• [Work to be completed] Restate, exactly and without pictures, the lines from the start of the listing below through the line holding "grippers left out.".

• [Data]
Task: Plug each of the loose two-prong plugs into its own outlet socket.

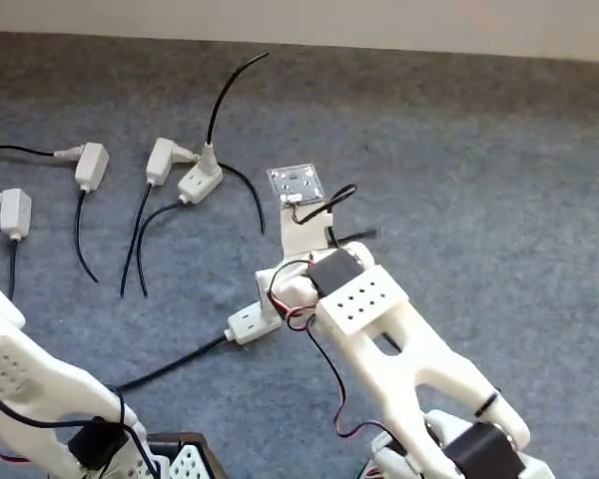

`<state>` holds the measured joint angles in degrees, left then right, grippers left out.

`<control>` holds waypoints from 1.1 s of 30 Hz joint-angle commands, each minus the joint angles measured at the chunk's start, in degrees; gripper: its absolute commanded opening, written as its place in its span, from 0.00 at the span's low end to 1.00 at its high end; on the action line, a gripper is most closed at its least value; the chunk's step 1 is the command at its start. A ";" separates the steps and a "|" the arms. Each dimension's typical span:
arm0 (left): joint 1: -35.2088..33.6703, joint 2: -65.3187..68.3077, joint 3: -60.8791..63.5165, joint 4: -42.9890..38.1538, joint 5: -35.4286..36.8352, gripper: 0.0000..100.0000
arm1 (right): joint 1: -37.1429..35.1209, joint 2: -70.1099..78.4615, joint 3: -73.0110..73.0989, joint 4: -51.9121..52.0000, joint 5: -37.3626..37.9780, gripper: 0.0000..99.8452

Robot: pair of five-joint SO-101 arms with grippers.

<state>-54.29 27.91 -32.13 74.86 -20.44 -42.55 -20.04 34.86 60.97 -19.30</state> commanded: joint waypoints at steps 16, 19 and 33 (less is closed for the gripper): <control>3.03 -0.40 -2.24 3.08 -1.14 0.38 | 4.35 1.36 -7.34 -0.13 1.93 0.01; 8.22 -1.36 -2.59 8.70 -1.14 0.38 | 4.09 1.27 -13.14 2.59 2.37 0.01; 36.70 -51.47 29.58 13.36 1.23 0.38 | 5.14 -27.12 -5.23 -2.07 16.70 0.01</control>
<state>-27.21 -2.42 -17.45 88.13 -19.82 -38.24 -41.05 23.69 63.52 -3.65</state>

• [Worked solution]
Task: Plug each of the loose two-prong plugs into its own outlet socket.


`<state>` holds the measured joint angles in degrees, left then right, grippers left out.

The exercise has been carried out in full.